Directions - Exclude the images, then return every line below exactly as written.

Collected data -
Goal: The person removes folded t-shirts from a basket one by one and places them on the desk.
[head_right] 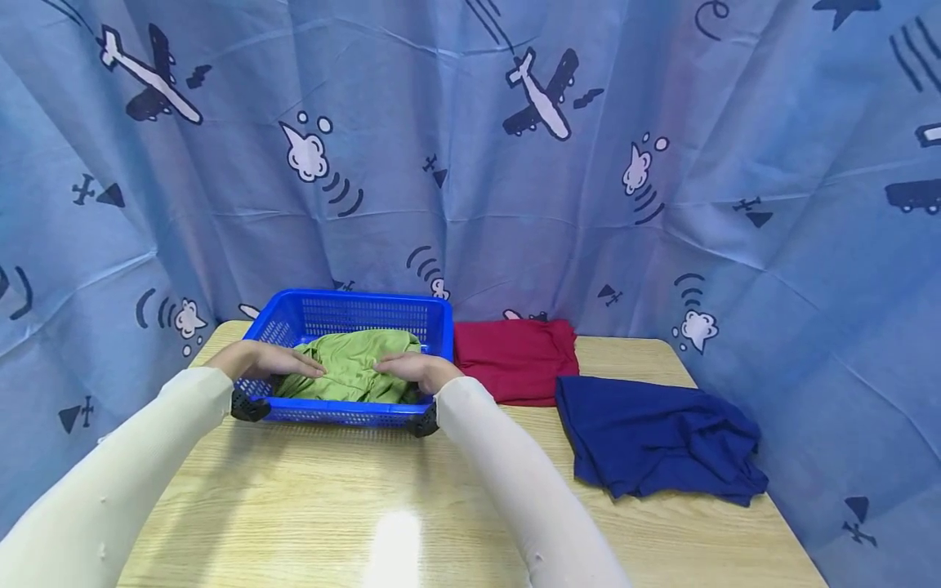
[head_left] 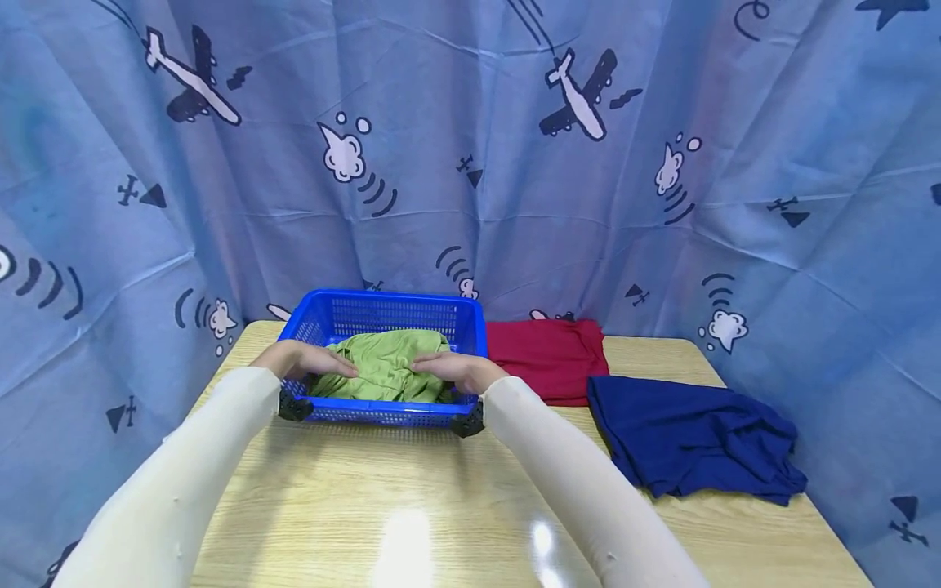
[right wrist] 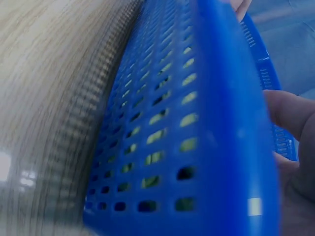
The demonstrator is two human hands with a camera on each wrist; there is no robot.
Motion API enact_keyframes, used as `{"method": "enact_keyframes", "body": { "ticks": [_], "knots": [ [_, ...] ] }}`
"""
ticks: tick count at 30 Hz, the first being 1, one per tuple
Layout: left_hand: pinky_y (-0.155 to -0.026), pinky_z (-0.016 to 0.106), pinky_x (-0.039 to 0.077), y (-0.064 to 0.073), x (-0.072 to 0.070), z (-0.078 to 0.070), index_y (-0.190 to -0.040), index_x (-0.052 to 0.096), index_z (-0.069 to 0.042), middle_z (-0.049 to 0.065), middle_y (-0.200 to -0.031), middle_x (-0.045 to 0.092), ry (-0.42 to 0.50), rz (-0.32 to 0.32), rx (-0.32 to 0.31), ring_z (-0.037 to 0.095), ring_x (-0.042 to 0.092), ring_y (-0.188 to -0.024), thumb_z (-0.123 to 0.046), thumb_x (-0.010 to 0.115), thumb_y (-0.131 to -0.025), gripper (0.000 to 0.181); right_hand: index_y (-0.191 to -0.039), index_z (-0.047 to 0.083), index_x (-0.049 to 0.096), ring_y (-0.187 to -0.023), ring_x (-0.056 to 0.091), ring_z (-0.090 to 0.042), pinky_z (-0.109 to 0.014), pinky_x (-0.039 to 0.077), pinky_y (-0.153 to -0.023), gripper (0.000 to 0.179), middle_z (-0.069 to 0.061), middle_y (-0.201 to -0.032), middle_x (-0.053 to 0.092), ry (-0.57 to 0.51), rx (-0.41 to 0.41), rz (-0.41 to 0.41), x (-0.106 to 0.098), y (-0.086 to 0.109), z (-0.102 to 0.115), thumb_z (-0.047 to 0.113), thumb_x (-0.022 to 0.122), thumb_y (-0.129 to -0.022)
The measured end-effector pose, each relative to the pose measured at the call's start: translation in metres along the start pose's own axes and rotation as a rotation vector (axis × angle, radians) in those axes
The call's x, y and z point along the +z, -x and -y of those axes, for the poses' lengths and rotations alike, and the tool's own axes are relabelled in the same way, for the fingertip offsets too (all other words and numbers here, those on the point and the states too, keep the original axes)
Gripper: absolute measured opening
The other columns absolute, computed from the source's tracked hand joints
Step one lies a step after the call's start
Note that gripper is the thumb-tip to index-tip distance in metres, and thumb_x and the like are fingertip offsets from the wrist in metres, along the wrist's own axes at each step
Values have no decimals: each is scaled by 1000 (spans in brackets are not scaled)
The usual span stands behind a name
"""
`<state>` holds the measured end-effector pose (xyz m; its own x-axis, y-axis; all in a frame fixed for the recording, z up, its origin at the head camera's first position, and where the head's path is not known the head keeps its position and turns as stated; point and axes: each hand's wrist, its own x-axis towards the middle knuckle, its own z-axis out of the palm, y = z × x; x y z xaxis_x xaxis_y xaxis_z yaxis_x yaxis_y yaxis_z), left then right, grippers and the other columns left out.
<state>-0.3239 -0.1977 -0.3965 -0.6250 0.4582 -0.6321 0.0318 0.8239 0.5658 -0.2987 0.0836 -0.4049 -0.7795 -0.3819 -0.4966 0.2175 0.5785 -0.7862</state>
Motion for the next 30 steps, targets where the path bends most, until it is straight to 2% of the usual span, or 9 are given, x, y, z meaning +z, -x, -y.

Answer space -
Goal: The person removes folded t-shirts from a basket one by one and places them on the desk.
[head_right] 
[head_left] 
[right wrist] 
The demonstrator is two human hands with a camera on each wrist; there is no robot.
Motion API enact_keyframes, used as `{"method": "enact_keyframes", "body": { "ticks": [_], "knots": [ [_, ...] ] }}`
"""
ticks: tick count at 30 Hz, the first being 1, one per tuple
Layout: left_hand: pinky_y (-0.155 to -0.026), pinky_z (-0.016 to 0.106), pinky_x (-0.039 to 0.077), y (-0.064 to 0.073), x (-0.072 to 0.070), z (-0.078 to 0.070), index_y (-0.190 to -0.040), index_x (-0.052 to 0.096), index_z (-0.069 to 0.042), middle_z (-0.049 to 0.065), middle_y (-0.200 to -0.031), middle_x (-0.045 to 0.092), ry (-0.42 to 0.50), rz (-0.32 to 0.32), rx (-0.32 to 0.31), ring_z (-0.037 to 0.095), ring_x (-0.042 to 0.092), ring_y (-0.188 to -0.024), thumb_z (-0.123 to 0.046), thumb_x (-0.010 to 0.115), thumb_y (-0.131 to -0.025), gripper (0.000 to 0.181); right_hand: index_y (-0.191 to -0.039), index_z (-0.047 to 0.083), index_x (-0.049 to 0.096), ring_y (-0.187 to -0.023), ring_x (-0.056 to 0.091), ring_z (-0.090 to 0.042), pinky_z (-0.109 to 0.014), pinky_x (-0.039 to 0.077), pinky_y (-0.153 to -0.023), gripper (0.000 to 0.179), middle_z (-0.069 to 0.061), middle_y (-0.201 to -0.032), middle_x (-0.053 to 0.092), ry (-0.57 to 0.51), rx (-0.41 to 0.41), rz (-0.41 to 0.41), x (-0.106 to 0.098), y (-0.086 to 0.109), z (-0.102 to 0.115), thumb_z (-0.047 to 0.113), thumb_x (-0.022 to 0.122), thumb_y (-0.129 to -0.022)
The measured end-effector pose, each relative to the pose measured at the call's start: translation in metres along the start pose's own axes and rotation as a rotation vector (axis × angle, radians) in those axes
The call's x, y and z point along the +z, -x and -y of those axes, for the poses' lengths and rotations alike, and the tool's own axes are relabelled in the same way, for the fingertip offsets too (all other words and numbers here, those on the point and the states too, keep the original axes)
Gripper: absolute measured opening
The other columns absolute, computed from the source's tracked hand joints
Step one lies a step after the call's start
Note that gripper is the thumb-tip to index-tip distance in metres, and thumb_x and the like are fingertip offsets from the wrist in metres, along the wrist's own axes at each step
Values have no decimals: each is scaled by 1000 (spans in brackets are not scaled)
The usual span stands behind a name
"""
`<state>` holds the measured end-effector pose (xyz m; its own x-axis, y-axis; all in a frame fixed for the recording, z up, its origin at the head camera's first position, and where the head's path is not known the head keeps its position and turns as stated; point and axes: each hand's wrist, its own x-axis towards the middle knuckle, its own z-axis out of the palm, y = z × x; x y z xaxis_x xaxis_y xaxis_z yaxis_x yaxis_y yaxis_z), left then right, grippers and the other columns left out.
<state>-0.3239 -0.1977 -0.3965 -0.6250 0.4582 -0.6321 0.0318 0.8239 0.5658 -0.2987 0.0836 -0.4049 -0.7795 -0.3819 -0.4966 0.2175 0.5785 -0.7862</state>
Motion for the next 30 steps, targets where the path bends most, until it is straight to 2% of the usual span, or 9 are given, x, y, z meaning +z, -x, -y.

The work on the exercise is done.